'This letter should probably not have been sent'. Universities minister, Jo Johnson

Chris Heaton-Harris, Conservative MP for Daventry and Conservative Party Whip sent a letter to University Vice-Chancellors and Principals asking they declare what they are teaching their students about Brexit and to provide a list of the names of lecturers teaching courses. Further, it requested a copy of the syllabus and any online lectures, raising concerns about the potential misuse of online materials. This caused more than a stir among BSA members. We were tweeting, critically and in opposition, responding to media requests for comments, and engaging in debates about the state of academic freedom in this case and more generally. The request for information on courses and named academics has garnered public and academic support for academic freedom. It has also demonstrated how the association and members can unite to protect and nurture this fundamental premise of academic work.

Debates have moved well beyond Brexit and caused the minister with responsibility for universities, Jo Johnson, to query the provenance of such a request in the first place. Johnson had, only weeks earlier, caused a stir in universities when he attacked what he claimed was a threat to freedom of speech on campuses and threatened to fine those who allegedly violated it. In this case, he was referring to ‘no platforming’ and expressed concern about universities and student unions.

Earlier this year, colleagues at LSE were at the forefront of debates about academic freedom when the Electoral Commission was in regular contact about the funding and content of events held on university premises in the run up to the general election. The role of universities and colleges is to provide free intellectual spaces where academics can explore and question ideas without political interference. The Electoral Commission says its role is to “provide the public with transparency about who is spending what in order to influence their vote” but there is a growing trend to query events located in universities and to a greater degree year on year. This is also evident in the case of the Prevent duty.   

Many organisations and political parties, including the Conservative government, have distanced themselves from Heaton-Harris’ letter. Yet, the Daily Mail has taken up the charge against what it sees as University bias in favour of Remain and asks people to email them with reports of university bias. It even printed an email address for whistle blowers. At the same time the Telegraph misreported debates in Cambridge University about decolonising the English literature curriculum.

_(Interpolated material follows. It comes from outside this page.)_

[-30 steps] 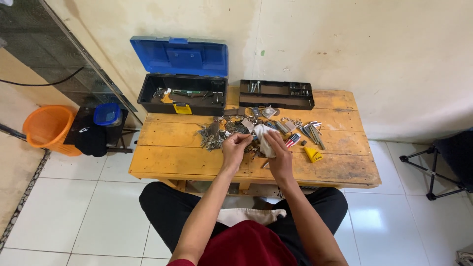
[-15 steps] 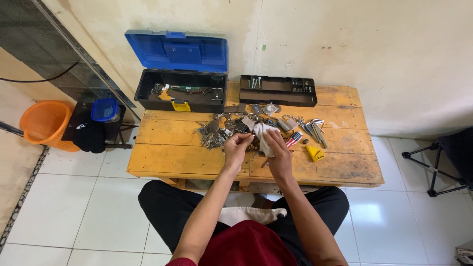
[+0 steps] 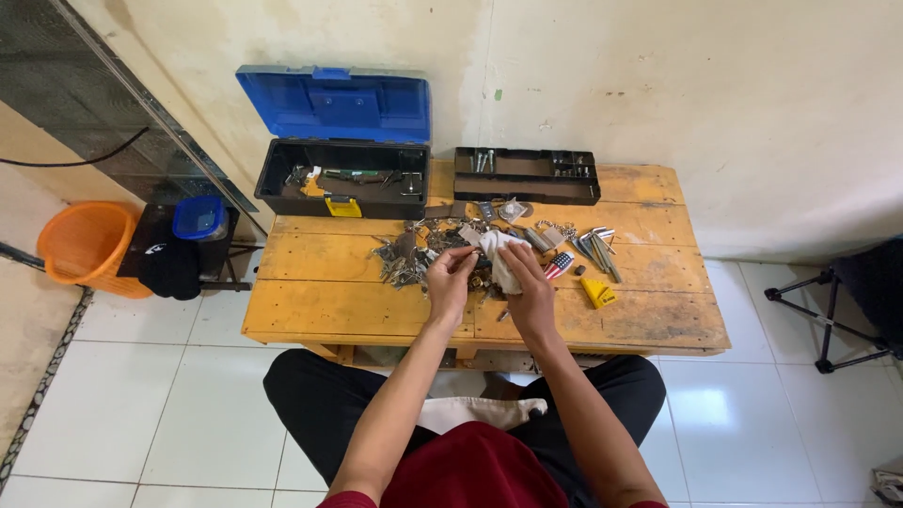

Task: Sorting through a pile of keys and hardware, cleaning them with a cloth, and placing them into a storage container.

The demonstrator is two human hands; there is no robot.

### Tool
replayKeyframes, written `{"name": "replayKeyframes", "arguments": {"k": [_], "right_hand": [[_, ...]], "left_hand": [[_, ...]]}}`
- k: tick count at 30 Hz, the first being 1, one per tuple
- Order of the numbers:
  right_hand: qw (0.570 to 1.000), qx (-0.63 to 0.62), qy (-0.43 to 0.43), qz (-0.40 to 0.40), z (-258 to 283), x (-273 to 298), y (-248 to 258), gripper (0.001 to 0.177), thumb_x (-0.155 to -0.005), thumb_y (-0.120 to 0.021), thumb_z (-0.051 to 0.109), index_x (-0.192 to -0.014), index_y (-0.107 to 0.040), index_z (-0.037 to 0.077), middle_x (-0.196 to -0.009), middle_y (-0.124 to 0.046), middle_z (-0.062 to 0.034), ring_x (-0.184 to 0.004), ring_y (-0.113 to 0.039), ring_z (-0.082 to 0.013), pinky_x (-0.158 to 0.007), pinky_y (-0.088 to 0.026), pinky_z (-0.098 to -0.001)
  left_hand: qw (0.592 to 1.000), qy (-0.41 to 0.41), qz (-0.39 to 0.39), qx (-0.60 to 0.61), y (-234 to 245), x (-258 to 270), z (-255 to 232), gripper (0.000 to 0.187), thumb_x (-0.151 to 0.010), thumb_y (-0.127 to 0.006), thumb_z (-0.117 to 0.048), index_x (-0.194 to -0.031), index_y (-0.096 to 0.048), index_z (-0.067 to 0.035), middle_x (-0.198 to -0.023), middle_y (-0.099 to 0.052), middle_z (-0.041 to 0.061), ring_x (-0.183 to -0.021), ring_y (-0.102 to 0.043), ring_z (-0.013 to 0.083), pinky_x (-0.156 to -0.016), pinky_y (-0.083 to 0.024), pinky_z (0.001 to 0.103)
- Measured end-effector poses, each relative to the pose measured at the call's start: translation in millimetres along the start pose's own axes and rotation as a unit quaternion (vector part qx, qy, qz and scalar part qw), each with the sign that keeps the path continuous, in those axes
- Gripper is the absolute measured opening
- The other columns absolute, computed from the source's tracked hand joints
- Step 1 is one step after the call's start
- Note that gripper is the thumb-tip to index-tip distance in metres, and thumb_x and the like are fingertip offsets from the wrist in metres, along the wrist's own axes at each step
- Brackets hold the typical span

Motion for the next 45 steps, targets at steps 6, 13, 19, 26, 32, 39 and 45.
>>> {"name": "replayKeyframes", "arguments": {"k": [6,13,19,26,32,39,45], "right_hand": [[0.999,-0.01,-0.046,-0.008,-1,3,9,0.064,-0.079,-0.066,-0.019,-0.131,-0.071,0.017,-0.134,-0.067,-0.0091,-0.13,-0.055,-0.0413,-0.104,-0.048,-0.0555],[0.999,-0.012,-0.041,-0.004,4,0,10,0.064,-0.079,-0.069,-0.016,-0.132,-0.07,0.02,-0.136,-0.066,-0.007,-0.132,-0.054,-0.0388,-0.107,-0.046,-0.0519],[0.999,0.017,-0.035,0.005,-12,-3,8,0.064,-0.078,-0.066,-0.016,-0.131,-0.07,0.019,-0.136,-0.066,-0.0084,-0.131,-0.055,-0.0383,-0.107,-0.048,-0.0508],[0.999,0.018,-0.032,0.001,1,-12,7,0.063,-0.08,-0.067,-0.016,-0.131,-0.07,0.021,-0.136,-0.066,-0.0059,-0.13,-0.056,-0.0376,-0.107,-0.048,-0.0505],[0.999,0.03,-0.04,0.016,-18,-11,5,0.069,-0.077,-0.065,-0.019,-0.133,-0.069,0.022,-0.139,-0.065,-0.0044,-0.132,-0.054,-0.0381,-0.107,-0.048,-0.0516],[0.999,0.027,-0.022,-0.004,2,-24,13,0.07,-0.079,-0.067,-0.02,-0.134,-0.069,0.023,-0.14,-0.064,-0.0062,-0.132,-0.053,-0.0397,-0.106,-0.048,-0.0518],[0.999,0.042,-0.016,0.01,-11,-18,2,0.067,-0.08,-0.067,-0.019,-0.134,-0.069,0.022,-0.14,-0.064,-0.0061,-0.132,-0.053,-0.0407,-0.104,-0.05,-0.0532]], "left_hand": [[1.0,0.005,0.009,-0.006,2,3,3,0.013,-0.093,-0.076,-0.011,-0.106,-0.079,-0.011,-0.09,-0.077,0.004,-0.074,-0.054,0.0034,-0.069,-0.047,0.022],[0.999,-0.003,0.011,-0.05,-7,-2,4,0.014,-0.091,-0.078,-0.012,-0.105,-0.079,-0.011,-0.09,-0.077,0.006,-0.078,-0.059,0.0071,-0.071,-0.049,0.027],[0.999,-0.009,0.027,-0.042,-5,-17,-6,0.015,-0.089,-0.078,-0.014,-0.104,-0.078,-0.013,-0.093,-0.077,0.002,-0.081,-0.053,0.0017,-0.073,-0.045,0.022],[0.997,-0.007,0.044,-0.055,-9,-21,-11,0.014,-0.091,-0.077,-0.016,-0.104,-0.077,-0.011,-0.092,-0.077,0.005,-0.08,-0.055,0.0045,-0.072,-0.049,0.025],[0.998,0.012,0.046,-0.036,-4,-20,-27,0.013,-0.093,-0.075,-0.017,-0.105,-0.076,-0.01,-0.09,-0.076,0.003,-0.076,-0.055,0.0037,-0.067,-0.049,0.023],[0.997,-0.013,0.064,-0.044,-6,-33,-13,0.014,-0.09,-0.08,-0.016,-0.101,-0.077,-0.009,-0.088,-0.077,0.008,-0.085,-0.068,0.0097,-0.077,-0.054,0.028],[0.996,-0.011,0.08,-0.043,-6,-33,-15,0.013,-0.091,-0.082,-0.022,-0.1,-0.078,-0.013,-0.087,-0.077,0.005,-0.088,-0.067,0.0077,-0.08,-0.054,0.031]]}}
Point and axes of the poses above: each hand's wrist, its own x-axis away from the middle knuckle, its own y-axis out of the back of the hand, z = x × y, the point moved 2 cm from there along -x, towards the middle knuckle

The BSA, along with our parallel learned societies, across social science, Europe, and beyond, vigorously contests any interference with the right of our members to research and teach in the spirit of academic freedom. Many of us are now working with students and colleagues to defend academic freedom and vital, rigorous scholarship into social and political issues. We challenge any perceived attempts to narrow, demonise or co-opt our teaching, research, critical analysis and other activities.